Building Azure Resource Manager Templates – Forcing WMF 4.0 when using DSC Extension

This subject won’t really need a post of its own but I will do it anyway. In the previous part of this ARM series, I showed how we can use the domain join extension instead of DSC to join a VM to an existing AD domain. This resulted is huge savings in time taken to deploy the entire scenario. When I was talking to my good friend, fellow PowerShell MVP and all-things-Azure guru, Ben Gelens, he was quick to point that the delays when using DSC extension here could be due to the install of WMF 5.0. Indeed!

When you use Azure DSC extension, it by default installs latest available version of WMF 5.0 (production preview at the time of this writing) which requires a reboot! Therefore, using DSC extension in ARM templates for down-level OS such as Windows Server 2012 or 2012 R2, there will be delays.

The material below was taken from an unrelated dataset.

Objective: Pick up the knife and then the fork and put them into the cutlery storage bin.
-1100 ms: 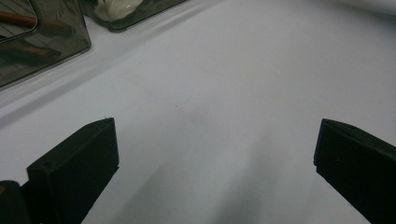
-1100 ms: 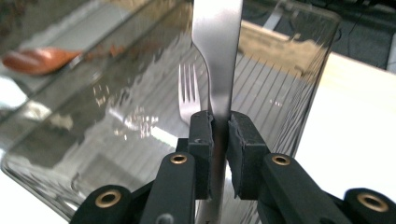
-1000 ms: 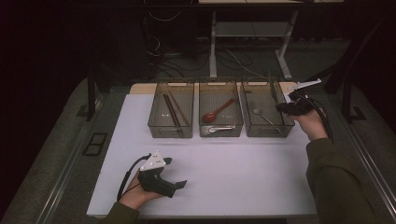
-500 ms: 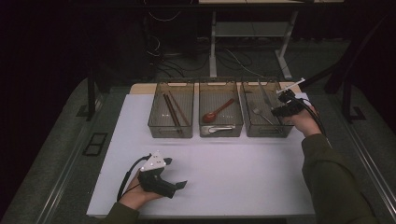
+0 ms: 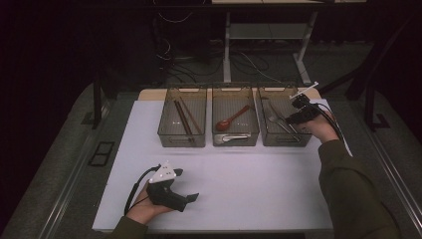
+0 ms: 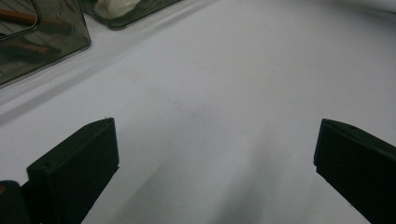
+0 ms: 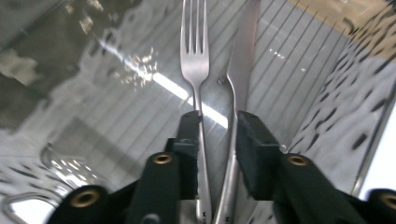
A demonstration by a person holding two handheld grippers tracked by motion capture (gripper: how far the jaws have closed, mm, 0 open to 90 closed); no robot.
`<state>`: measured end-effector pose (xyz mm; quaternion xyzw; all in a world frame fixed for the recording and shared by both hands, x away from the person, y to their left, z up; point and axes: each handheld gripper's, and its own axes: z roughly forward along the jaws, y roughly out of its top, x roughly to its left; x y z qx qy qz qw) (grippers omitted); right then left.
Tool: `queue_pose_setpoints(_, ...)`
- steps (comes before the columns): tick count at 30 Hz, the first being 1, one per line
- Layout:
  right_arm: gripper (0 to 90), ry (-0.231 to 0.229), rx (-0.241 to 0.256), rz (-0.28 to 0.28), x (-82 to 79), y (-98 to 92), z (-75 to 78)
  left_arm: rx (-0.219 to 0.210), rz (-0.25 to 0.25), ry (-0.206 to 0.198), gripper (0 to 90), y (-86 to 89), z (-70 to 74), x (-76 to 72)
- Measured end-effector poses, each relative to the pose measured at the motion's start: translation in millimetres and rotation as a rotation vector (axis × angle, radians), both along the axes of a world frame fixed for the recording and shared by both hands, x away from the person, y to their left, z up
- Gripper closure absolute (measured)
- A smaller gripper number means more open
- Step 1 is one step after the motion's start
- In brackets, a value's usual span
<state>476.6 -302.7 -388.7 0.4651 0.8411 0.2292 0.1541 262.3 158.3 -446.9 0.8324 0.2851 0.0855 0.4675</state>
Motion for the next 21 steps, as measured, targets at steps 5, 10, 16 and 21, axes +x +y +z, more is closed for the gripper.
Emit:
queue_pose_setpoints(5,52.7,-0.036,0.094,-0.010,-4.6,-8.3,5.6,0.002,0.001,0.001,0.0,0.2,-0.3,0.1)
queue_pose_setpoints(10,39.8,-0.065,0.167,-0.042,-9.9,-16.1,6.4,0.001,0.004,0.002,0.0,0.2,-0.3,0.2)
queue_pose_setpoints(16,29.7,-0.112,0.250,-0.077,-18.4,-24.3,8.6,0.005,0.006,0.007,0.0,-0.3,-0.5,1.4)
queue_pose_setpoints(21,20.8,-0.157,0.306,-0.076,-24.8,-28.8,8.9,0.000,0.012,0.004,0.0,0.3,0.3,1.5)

But, there is a workaround. We can force DSC extension to use WMF 4.0. Here is how we do that.

    "type": "Microsoft.Compute/virtualMachines/extensions",
    "copy": {
        "name": "vmDomainLoop",
        "count": "[variables('selectedDeployment').instancesCount]"
    "name": "[concat('vm',copyIndex(1),'/domainjoin')]",
    "apiVersion": "2015-05-01-preview",
    "location": "[resourceGroup().location]",
    "dependsOn": [
    "properties": {
        "publisher": "Microsoft.Powershell",
        "type": "DSC",
        "typeHandlerVersion": "2.8",
        "settings": {
            "ModulesUrl": "[concat(parameters('assetLocation'),'/')]",
            "WmfVersion":  "4.0",
            "ConfigurationFunction": "Configuration.ps1\\DomainJoin",
            "Properties": {
                "DomainName": "[parameters('adDomainName')]",
                "AdminCreds": {
                    "UserName": "[parameters('adminUsername')]",
                    "Password": "PrivateSettingsRef:adminPassword"
        "protectedSettings": {
            "Items": {
                "adminPassword": "[parameters('adminPassword')]"

Observe line number 19. We use the WmfVersion property and set it to 4.0. This forces DSC extension to use WMF 4.0 instead of installing latest WMF 5.0 bits. Remember to use this method, for down-level OS where WMF / PS 5.0 isn’t available by default and where you don’t need any features provided by WMF / PS 5.0, to make sure deployment times are optimized.

Note: If you need to do this outside an ARM template, you can do so by creating the JSON needed for this and then use the Azure PowerShell cmdlets.

You can click the Deploy to Azure button below to deploy the sample scenario detailed in this article series.

By forcing DSC extension to use WMF 4.0, the complete sample scenario (with one AD VM and three VMs joining the domain) was completed in 33 mins!